Li called for all parties to practice restraint and prevent further complication of the situation on the Korean peninsula. China is North Korea’s only military ally, its largest trade partner, and along with Russia, has called for U.N. sanctions on North Korea to be eased.

TRADE RELATIONS

The trade relationship between China, South Korea and Japan has evolved over the past decade to become increasingly competitive.

Those ties have been further tested by U.S. calls for its allies to shift their supply chains for key products, such as semiconductors, away from China.

Yoon said the leaders agreed to build a transparent and predictable trade and supply chain environment, but did not elaborate.
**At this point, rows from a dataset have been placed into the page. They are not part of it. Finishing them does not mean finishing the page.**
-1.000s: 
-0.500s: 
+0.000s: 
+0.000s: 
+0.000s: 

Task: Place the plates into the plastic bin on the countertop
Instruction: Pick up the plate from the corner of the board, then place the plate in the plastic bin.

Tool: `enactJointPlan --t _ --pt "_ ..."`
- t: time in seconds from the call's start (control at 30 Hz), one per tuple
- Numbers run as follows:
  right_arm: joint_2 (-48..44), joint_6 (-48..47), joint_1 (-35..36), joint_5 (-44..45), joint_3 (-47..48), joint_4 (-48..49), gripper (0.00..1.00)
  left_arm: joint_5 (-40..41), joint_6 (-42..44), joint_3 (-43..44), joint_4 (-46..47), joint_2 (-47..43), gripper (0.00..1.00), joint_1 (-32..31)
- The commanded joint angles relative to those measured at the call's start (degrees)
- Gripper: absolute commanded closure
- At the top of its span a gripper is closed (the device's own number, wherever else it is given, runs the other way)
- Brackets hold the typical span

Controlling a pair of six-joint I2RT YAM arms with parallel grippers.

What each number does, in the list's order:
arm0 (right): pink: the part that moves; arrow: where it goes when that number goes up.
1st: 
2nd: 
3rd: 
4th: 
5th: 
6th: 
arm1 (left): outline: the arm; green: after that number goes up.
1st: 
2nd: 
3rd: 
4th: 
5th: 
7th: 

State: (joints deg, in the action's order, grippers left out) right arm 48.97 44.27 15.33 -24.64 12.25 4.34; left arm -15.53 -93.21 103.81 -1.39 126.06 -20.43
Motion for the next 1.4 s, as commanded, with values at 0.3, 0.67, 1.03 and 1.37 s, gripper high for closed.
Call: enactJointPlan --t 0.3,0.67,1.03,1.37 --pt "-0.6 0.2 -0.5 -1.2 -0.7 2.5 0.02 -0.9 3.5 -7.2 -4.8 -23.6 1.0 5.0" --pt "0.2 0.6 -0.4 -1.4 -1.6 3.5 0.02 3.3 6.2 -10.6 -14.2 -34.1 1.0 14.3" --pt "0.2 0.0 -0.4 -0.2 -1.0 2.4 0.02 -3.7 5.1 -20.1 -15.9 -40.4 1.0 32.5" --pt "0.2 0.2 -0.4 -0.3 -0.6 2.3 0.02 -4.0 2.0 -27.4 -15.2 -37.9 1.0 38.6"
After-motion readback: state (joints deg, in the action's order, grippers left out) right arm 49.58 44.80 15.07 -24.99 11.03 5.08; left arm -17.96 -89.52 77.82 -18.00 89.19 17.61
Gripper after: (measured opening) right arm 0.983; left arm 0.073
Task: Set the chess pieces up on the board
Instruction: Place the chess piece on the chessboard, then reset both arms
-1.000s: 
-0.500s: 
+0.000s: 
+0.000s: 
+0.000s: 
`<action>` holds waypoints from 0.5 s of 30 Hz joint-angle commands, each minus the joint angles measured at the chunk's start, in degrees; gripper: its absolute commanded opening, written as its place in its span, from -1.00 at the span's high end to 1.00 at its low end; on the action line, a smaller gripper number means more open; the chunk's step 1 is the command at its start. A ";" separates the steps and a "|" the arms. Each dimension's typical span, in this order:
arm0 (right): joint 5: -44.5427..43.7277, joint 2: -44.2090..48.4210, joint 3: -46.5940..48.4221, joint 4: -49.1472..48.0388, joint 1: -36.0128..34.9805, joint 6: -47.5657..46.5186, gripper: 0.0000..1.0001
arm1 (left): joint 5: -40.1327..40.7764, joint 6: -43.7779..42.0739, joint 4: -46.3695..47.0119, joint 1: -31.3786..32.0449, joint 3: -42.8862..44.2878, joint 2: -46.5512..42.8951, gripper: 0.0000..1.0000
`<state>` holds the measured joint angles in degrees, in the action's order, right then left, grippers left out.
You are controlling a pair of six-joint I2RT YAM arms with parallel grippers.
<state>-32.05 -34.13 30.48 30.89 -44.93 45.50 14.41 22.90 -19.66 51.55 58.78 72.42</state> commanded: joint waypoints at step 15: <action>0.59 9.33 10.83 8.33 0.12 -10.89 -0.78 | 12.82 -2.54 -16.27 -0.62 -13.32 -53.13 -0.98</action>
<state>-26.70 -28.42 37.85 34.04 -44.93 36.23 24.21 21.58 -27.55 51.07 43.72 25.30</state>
The leaders also attended a forum with top business executives from the three countries who noted that cooperation had not reached its potential due to the global challenges, but agreed that industry would work together to support trade and stabilise supply chains.

South Korea, Japan and China held 16 rounds of official negotiations over a three-way FTA after they first kicked off in 2012.

At their last negotiation in November 2019, the three countries agreed on liberalisation at a level higher than the Regional Comprehensive Economic partnership (RCEP), of which they are all members, encompassing areas from trade of goods and services to investment, customs, competition and e-commerce.

Monday’s summit comes a day after the leaders met separately for bilateral talks with each other.

In those meetings, Li and Yoon agreed to a diplomatic and security dialogue and resume free trade talks, while Kishida and the Chinese premier discussed Taiwan and agreed to hold a new round of bilateral high-level economic dialogue.

Yoon also asked China to play a constructive role with its partners in North Korea, which is expanding its nuclear weapons and missile arsenal in defiance of United Nations Security Council resolutions.